UPDATE: Poor Christmas and slow entertainment sales during year hit High Street retailer

Entertainment retailer HMV is to close 60 stores in the UK following a poor Christmas period that saw sales drop 13 per cent.

Sales of entertainment goods have been weak in the financial year to date, said HMV, which also blamed poor weather conditions over the holiday period.
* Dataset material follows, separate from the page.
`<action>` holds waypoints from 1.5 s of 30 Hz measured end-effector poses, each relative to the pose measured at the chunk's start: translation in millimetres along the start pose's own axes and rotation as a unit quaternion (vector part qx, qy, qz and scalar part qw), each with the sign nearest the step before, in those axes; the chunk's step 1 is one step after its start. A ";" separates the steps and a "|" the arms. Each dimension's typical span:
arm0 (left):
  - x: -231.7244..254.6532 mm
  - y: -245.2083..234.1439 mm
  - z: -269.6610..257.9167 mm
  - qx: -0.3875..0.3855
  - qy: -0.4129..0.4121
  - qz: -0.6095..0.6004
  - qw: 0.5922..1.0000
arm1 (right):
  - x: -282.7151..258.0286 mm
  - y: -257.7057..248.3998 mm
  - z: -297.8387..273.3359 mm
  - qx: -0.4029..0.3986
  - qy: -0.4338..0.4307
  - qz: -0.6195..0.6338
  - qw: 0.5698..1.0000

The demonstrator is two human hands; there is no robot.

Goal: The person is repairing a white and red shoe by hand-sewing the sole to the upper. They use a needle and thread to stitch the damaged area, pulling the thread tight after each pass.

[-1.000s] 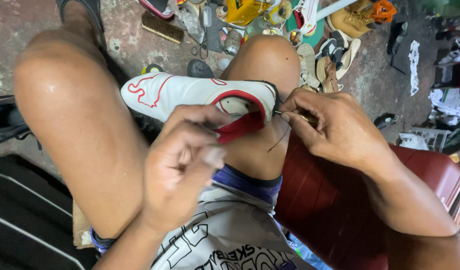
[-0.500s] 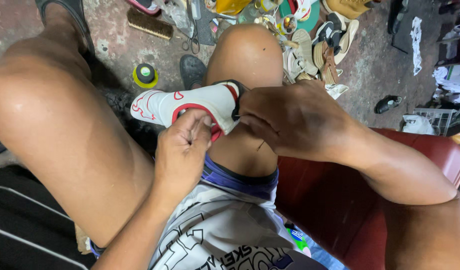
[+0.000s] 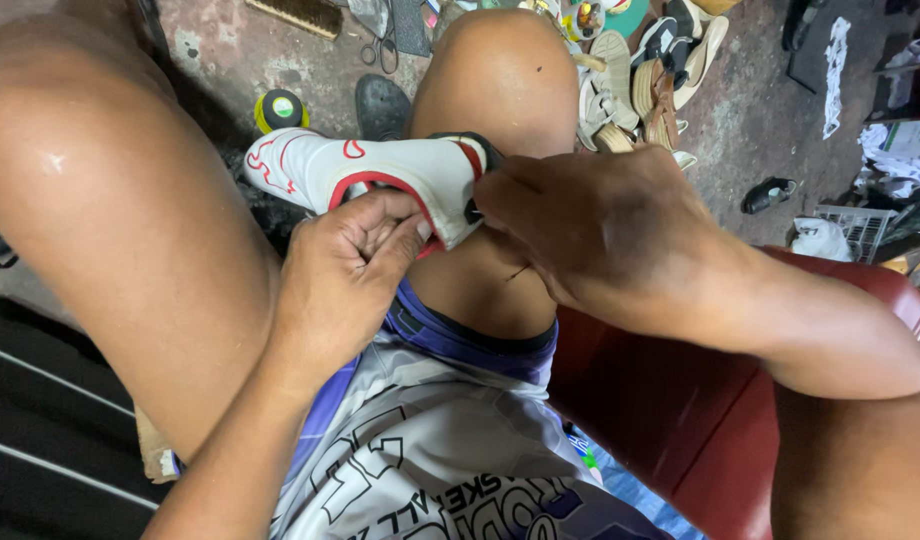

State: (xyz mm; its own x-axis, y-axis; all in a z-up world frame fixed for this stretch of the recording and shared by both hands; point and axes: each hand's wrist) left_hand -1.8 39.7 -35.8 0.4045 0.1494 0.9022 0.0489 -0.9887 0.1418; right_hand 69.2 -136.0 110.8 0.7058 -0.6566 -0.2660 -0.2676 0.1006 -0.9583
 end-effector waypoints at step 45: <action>66.8 -24.5 -42.6 0.179 0.367 0.254 0.877 | 29.4 9.2 10.3 0.102 -0.070 -0.002 0.992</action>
State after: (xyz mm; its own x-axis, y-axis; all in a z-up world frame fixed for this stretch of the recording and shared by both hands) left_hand -14.9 74.5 38.3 -0.2340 -0.4726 0.8496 0.3689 -0.8517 -0.3722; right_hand 94.3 -146.7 93.1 0.7943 -0.5491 -0.2601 -0.1358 0.2568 -0.9569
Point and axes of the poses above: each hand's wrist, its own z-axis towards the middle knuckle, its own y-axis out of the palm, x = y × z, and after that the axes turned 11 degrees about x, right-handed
For the five weeks to January 1, like-for-like sales were down 12.9 per cent on last year, and down 13.3 per cent for the 10 weeks to January 1.

"Whilst HMV has had a challenging year to date, it remains a profitable and cash-generative business and a powerful entertainment brand," said CEO Simon Fox.

"The pace of change in the markets in which we operate underlines the urgency with which we must continue to transform this business."

HMV added that it expects to miss profit targets for the full year of between £46-£60 million.

In December last year the retailer said that the games sector in particular had underperformed during 2010.

Data from UKIE and Chart-Track released yesterday highlighted that the market for boxed videogame product has fallen by almost 30 per cent in the past two years.

Christmas sales from High Street rival GAME are due to be announced next week.

UPDATE: HMV has issued a statement to stating that the planned closures are not a sign that the company intends to pull out of the entertainment business.

"We are actually talking about a relatively small number of stores across HMV and Waterstone's chains - less than 10 per cent of our combined estates, which are likely to be located primarily in large-city conurbations and may be in close proximity to each other - thus resulting in a degree of duplication in relation to local demand," said a representative.

"The vast majority of HMV stores around the country will not be affected, and we will look to ensure that the specialist offer and service that we make available to our customers in these locations is maintained."

"Likewise, we will look to redeploy any affected staff where we possibly can. This move in no way signals any intention to pull out of entertainment retail, which remains at the heart of our offer, and is ultimately aimed at safeguarding our core business as we continue our transformation into a broad-based entertainment brand that now also encompasses live music venues and festivals."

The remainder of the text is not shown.